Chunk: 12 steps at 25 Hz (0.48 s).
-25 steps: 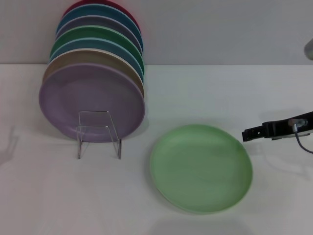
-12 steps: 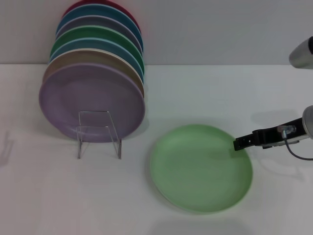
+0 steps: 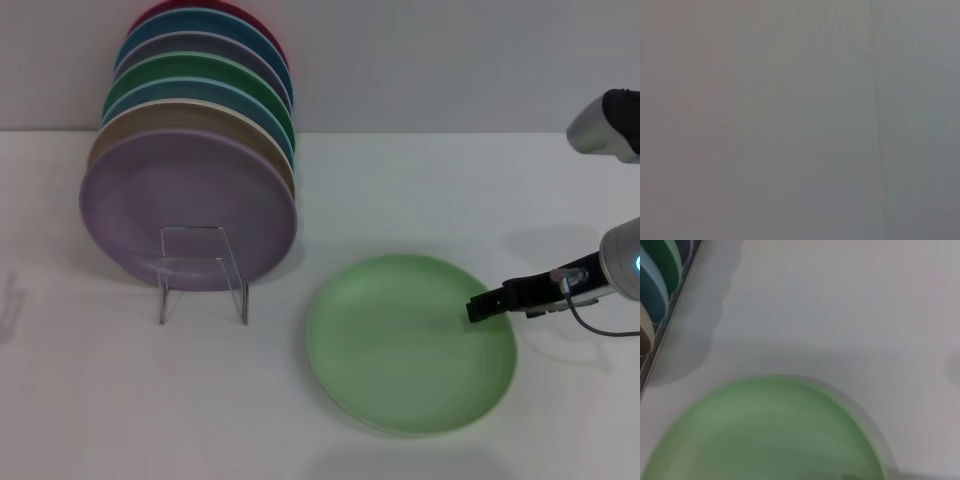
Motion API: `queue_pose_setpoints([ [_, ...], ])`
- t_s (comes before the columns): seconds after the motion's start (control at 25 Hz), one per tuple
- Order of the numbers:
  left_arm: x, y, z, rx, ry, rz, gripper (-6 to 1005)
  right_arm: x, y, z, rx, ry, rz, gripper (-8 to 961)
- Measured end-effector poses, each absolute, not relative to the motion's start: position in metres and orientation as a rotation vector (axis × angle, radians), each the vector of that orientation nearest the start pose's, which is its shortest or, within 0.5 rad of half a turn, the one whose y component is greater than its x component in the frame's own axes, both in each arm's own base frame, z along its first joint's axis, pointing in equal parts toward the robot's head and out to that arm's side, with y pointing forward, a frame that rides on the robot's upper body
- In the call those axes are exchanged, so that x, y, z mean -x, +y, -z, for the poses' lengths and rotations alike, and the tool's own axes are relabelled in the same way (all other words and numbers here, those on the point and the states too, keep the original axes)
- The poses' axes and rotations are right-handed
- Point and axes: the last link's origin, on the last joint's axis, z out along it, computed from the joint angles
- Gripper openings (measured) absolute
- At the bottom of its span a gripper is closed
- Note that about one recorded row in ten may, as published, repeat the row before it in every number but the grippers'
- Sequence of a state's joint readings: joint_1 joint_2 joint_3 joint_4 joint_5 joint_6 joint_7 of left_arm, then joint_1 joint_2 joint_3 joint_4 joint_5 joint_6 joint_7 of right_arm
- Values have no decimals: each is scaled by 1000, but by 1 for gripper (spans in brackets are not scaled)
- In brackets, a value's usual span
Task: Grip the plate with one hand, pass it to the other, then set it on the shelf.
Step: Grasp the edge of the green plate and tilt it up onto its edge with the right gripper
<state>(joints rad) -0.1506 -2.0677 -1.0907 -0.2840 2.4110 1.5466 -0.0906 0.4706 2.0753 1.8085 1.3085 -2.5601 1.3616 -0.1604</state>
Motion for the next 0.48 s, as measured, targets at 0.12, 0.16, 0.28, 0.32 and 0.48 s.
queue_pose_setpoints([
  [0.12, 351, 244, -44, 1242, -353, 812, 763, -231, 357, -7, 2119, 1535, 186, 822],
  [0.16, 351, 244, -44, 1241, -352, 812, 762, -233, 357, -7, 2113, 1532, 193, 822],
  [0.28, 350, 244, -44, 1241, -352, 814, 761, -236, 359, -4, 2104, 1531, 210, 822],
  [0.32, 350, 244, -44, 1241, -351, 814, 761, -237, 360, -4, 2103, 1530, 213, 822],
  [0.48, 350, 244, -44, 1240, -349, 816, 759, -239, 362, 0, 2100, 1525, 228, 823],
])
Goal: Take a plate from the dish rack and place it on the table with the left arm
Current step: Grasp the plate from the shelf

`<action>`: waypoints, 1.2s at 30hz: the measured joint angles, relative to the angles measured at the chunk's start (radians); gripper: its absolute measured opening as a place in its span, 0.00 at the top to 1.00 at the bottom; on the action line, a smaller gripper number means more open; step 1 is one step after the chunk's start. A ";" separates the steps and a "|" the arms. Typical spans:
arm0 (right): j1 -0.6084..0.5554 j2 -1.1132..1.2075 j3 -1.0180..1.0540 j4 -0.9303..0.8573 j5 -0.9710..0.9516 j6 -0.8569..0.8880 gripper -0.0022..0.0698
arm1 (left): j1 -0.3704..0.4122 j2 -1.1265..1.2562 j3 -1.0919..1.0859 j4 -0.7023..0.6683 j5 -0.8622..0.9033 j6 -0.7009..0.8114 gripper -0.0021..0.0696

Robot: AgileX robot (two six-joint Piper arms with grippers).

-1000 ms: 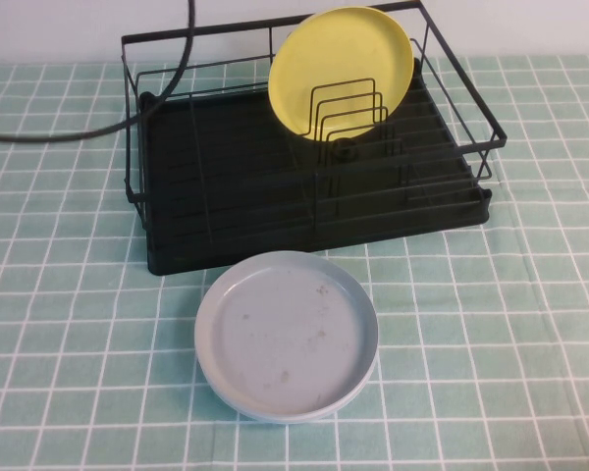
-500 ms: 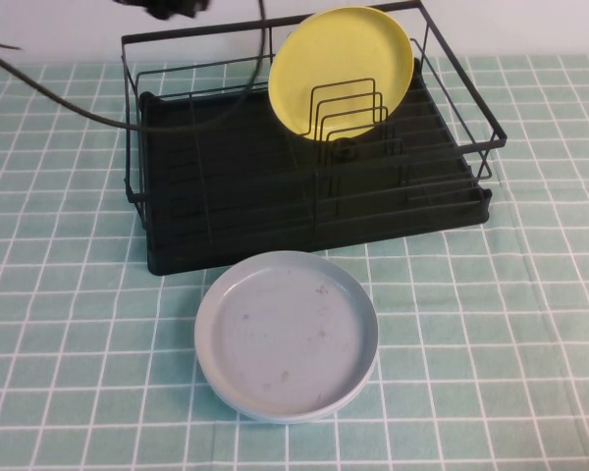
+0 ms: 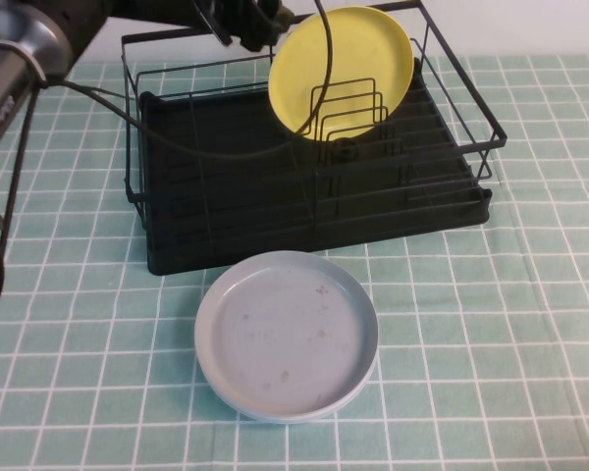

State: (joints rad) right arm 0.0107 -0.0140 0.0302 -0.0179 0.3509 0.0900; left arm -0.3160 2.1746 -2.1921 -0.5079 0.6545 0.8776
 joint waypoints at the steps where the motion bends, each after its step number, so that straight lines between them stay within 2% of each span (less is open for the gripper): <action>1: 0.000 0.000 0.000 0.000 0.000 0.000 1.00 | -0.003 0.008 0.000 -0.003 -0.002 0.002 0.26; 6: 0.000 0.000 0.000 0.000 0.000 0.000 1.00 | -0.007 0.052 0.000 -0.075 -0.015 0.047 0.26; 12: 0.000 0.000 0.000 0.000 0.000 0.000 1.00 | -0.009 0.093 0.000 -0.177 -0.058 0.108 0.34; 36: 0.000 0.000 0.000 0.000 0.000 0.000 1.00 | -0.009 0.181 0.000 -0.244 -0.215 0.138 0.35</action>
State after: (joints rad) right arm 0.0107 -0.0140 0.0302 -0.0179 0.3509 0.0900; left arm -0.3248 2.3553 -2.1921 -0.7520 0.4396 1.0155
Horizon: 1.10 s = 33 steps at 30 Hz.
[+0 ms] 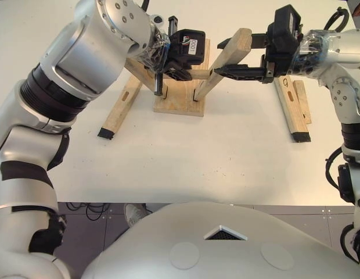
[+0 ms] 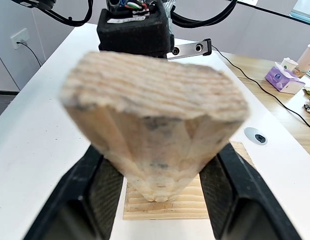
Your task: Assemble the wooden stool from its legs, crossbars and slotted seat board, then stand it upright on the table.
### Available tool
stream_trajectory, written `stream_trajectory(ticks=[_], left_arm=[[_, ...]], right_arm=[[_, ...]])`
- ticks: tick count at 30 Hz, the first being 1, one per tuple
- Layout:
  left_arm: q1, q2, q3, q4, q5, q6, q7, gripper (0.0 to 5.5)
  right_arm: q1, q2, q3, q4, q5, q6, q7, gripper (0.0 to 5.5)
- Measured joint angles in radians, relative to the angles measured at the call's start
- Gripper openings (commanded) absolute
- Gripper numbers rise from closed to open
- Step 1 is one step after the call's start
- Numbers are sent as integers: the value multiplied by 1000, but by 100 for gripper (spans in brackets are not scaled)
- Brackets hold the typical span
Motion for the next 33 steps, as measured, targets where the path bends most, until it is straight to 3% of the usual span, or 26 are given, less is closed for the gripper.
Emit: stream_trajectory(ticks=[33], left_arm=[[11, -18, 49, 12, -4, 90, -54, 38]], right_arm=[[-94, 38, 42, -127, -119, 207, -18, 203]])
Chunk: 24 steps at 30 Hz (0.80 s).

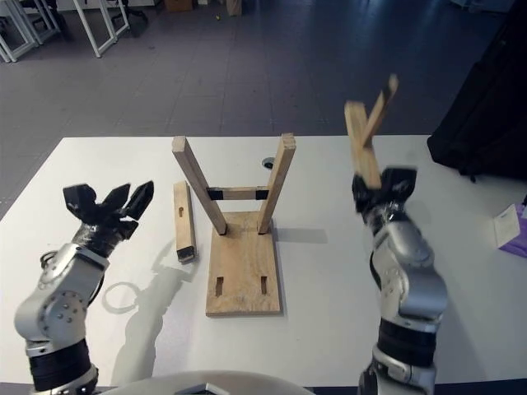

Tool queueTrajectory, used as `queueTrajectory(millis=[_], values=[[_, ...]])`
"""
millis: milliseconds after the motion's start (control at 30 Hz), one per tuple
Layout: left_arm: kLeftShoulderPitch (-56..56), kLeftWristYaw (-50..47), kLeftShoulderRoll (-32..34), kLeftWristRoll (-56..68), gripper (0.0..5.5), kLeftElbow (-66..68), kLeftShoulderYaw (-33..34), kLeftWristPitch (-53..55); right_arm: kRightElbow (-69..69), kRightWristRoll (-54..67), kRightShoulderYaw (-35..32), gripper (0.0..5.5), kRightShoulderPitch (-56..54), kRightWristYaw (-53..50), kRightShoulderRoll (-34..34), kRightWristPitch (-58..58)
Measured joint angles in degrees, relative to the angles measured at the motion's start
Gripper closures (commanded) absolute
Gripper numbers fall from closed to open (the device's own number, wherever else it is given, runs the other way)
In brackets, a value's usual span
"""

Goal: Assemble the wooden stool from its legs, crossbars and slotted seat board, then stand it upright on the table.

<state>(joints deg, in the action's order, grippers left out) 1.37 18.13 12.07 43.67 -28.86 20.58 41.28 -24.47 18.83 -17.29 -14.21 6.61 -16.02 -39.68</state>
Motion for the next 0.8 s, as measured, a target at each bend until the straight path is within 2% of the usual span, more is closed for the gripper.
queueTrajectory(millis=[100,167,267,367,533,600,667,800], values=[[1.02,11.32,7.70,18.98,1.35,-0.42,0.70,9.56,-4.86,10.15,0.03,3.49,-5.55,4.23,0.00,-3.90],[3.52,16.36,12.17,29.39,1.32,0.16,0.57,14.30,-6.51,21.86,-0.67,3.49,-8.72,6.32,0.35,-8.41],[9.20,16.87,13.06,37.14,1.32,4.09,-0.71,16.12,-7.07,41.46,-0.55,3.49,-10.32,9.01,0.61,-13.99],[15.30,17.13,13.25,41.73,1.32,8.87,-6.72,19.86,-9.32,56.28,4.01,3.49,-10.26,13.42,-2.05,-19.61],[15.38,17.50,13.86,43.86,1.32,11.43,-9.43,21.53,-10.75,62.43,10.02,3.49,-7.55,10.92,-2.53,-19.05],[15.35,17.23,14.28,47.27,1.32,12.42,-9.14,21.61,-11.14,63.86,11.15,3.49,-6.79,10.49,-3.04,-17.75],[15.76,17.59,14.96,55.71,1.32,12.83,-6.80,21.09,-11.56,64.35,13.15,3.49,-5.35,10.24,-5.02,-18.27],[16.36,16.16,17.23,61.05,1.32,14.35,-5.96,20.24,-12.84,64.04,15.29,3.49,-2.35,11.85,-7.65,-17.42]])
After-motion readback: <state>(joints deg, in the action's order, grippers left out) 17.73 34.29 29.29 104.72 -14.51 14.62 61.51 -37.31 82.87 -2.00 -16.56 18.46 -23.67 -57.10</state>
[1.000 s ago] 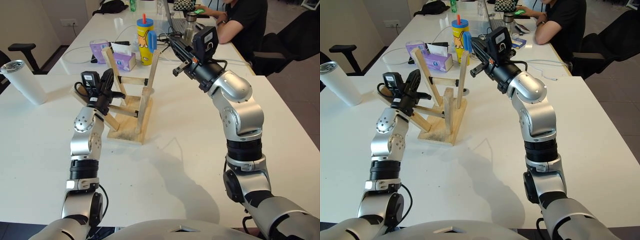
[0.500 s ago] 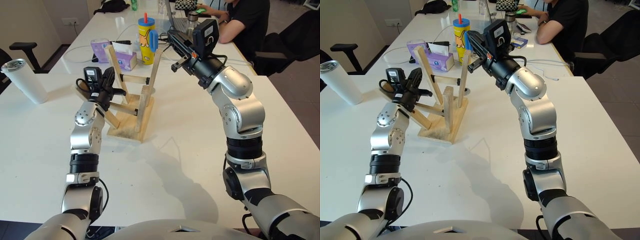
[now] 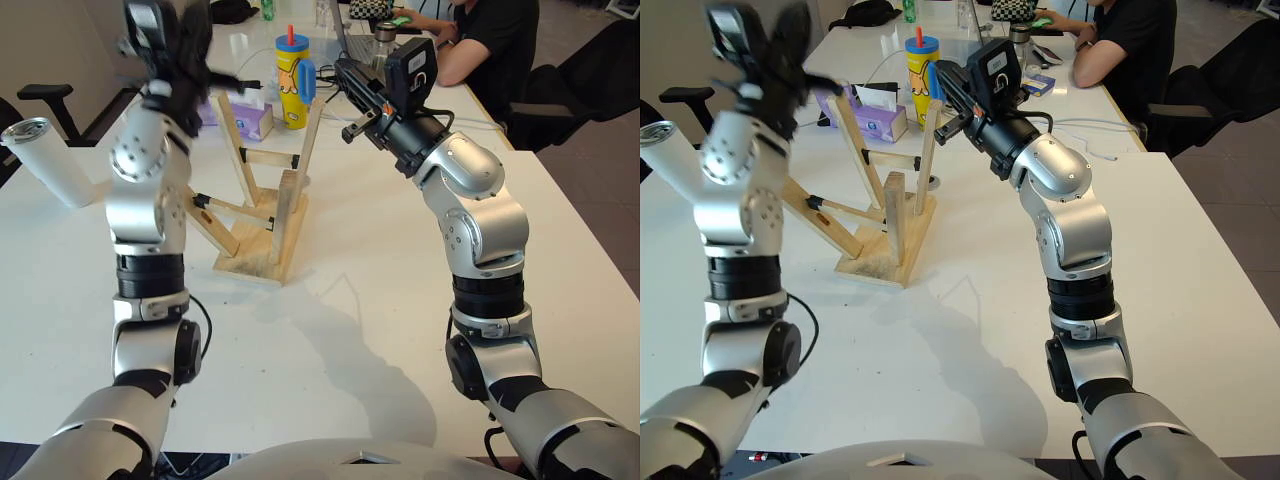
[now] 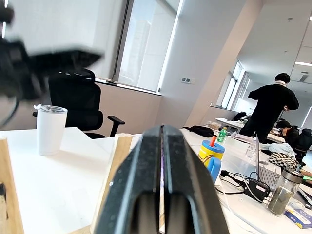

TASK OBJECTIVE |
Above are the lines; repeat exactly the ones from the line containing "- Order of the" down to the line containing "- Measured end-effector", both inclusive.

RESPONSE BOX |
- Order of the numbers:
  left_arm: x, y, z, rx, ry, rz, gripper (-6 to 1005)
  right_arm: x, y, z, rx, ry, rz, gripper (-8 to 961)
- Measured end-effector poses, each absolute, not relative to the motion's start: position in metres and orientation as a rotation vector (axis × angle, radians), each the vector of that orientation nearest the start pose's, which is its shortest or, within 0.5 rad of half a turn, the one whose y component is greater than its x component in the frame's own axes, both in each arm's own base frame, z along its first joint's axis, pointing in equal parts toward the robot's head and out to that arm's side, with y pointing forward, a frame that rides on the robot's upper body

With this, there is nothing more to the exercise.